> **ASSIGNED TASK**: Find every line below that contains the word "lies" and copy it out.

ENTRIES SUPPLIED: Begin

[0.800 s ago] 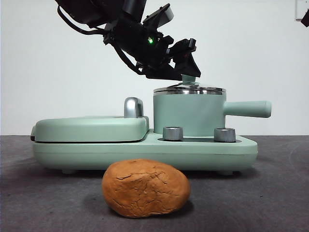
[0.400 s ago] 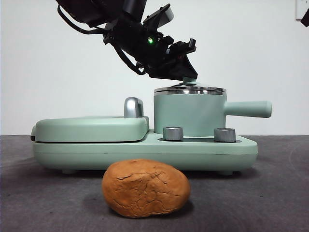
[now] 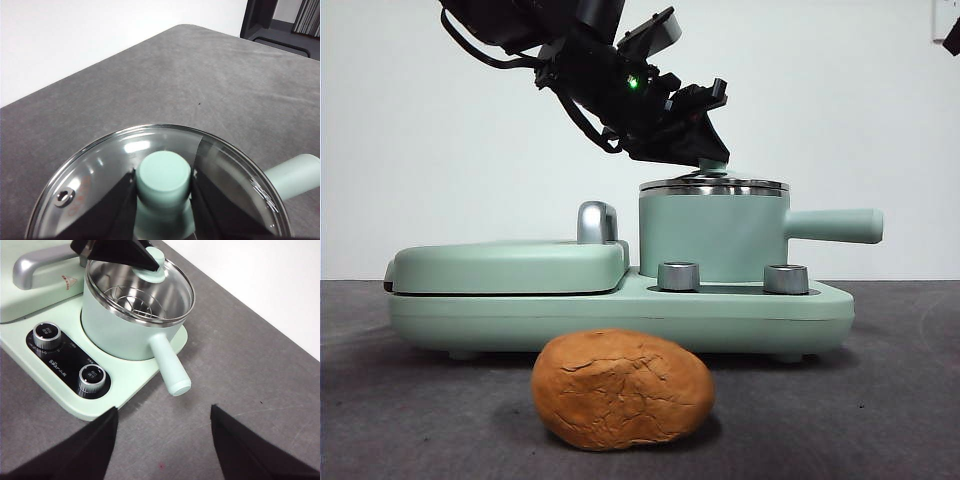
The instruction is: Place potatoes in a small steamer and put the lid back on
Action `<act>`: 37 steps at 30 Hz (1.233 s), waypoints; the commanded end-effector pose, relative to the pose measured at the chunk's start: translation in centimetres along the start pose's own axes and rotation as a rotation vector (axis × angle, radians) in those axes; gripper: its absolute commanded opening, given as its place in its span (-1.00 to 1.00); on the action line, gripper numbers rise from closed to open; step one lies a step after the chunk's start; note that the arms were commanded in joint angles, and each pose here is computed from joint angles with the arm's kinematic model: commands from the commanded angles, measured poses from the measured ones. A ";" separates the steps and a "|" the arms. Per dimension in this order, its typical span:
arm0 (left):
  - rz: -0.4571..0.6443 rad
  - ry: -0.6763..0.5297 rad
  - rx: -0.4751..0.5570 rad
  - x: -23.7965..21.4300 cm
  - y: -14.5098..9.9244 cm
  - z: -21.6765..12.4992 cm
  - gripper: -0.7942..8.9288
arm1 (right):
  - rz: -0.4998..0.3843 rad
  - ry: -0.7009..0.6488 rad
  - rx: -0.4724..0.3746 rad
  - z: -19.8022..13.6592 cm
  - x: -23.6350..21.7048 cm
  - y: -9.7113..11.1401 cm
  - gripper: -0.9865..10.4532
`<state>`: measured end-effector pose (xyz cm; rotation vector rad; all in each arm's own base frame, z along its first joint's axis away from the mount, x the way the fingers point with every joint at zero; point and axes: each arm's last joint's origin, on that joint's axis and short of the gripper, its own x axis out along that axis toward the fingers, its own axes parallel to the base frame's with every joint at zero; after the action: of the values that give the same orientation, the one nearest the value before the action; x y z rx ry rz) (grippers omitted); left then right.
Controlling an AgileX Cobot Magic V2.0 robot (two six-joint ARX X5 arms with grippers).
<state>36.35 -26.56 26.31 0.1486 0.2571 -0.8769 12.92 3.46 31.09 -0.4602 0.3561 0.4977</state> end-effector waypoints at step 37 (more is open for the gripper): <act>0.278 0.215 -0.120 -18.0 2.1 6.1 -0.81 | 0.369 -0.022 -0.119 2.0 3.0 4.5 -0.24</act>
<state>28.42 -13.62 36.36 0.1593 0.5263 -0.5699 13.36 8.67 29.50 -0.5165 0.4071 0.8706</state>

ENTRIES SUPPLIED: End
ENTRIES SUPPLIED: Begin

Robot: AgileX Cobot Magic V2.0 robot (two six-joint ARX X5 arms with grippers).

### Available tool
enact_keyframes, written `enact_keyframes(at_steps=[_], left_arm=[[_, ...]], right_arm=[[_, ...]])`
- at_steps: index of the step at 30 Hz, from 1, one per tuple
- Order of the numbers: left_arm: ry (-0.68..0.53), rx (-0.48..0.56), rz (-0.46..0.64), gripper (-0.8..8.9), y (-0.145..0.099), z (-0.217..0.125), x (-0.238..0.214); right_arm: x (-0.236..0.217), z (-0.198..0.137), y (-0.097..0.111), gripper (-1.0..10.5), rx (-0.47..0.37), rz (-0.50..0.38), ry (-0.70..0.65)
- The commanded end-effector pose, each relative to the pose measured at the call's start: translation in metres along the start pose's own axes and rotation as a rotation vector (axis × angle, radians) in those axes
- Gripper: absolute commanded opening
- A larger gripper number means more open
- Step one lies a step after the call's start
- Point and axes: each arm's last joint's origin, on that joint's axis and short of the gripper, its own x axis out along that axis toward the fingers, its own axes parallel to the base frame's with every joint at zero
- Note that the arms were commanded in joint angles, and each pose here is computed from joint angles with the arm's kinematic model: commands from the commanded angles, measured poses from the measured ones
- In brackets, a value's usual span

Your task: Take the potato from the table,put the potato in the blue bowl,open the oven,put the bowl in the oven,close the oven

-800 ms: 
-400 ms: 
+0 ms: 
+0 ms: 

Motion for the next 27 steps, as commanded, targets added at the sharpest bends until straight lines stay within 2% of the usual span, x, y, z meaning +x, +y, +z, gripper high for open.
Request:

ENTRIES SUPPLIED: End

> **TASK OUTPUT**:
Action `<act>`: 37 steps at 30 Hz (1.233 s), waypoints; the commanded end-effector pose, relative to the pose measured at the chunk's start: translation in centimetres along the start pose's own axes and rotation as a rotation vector (axis × angle, radians) in those axes; gripper: its absolute commanded opening, given as its place in its span (-1.00 to 1.00); on the action line, gripper numbers rise from closed to open; step one lies a step after the chunk's start; note that the arms were commanded in joint angles, and each pose here is computed from joint angles with the arm's kinematic model: commands from the commanded angles, measured poses from the measured ones. A ";" separates the steps and a "|" the arms. Per dimension in this order, its typical span:
- Step one lies a step after the call's start

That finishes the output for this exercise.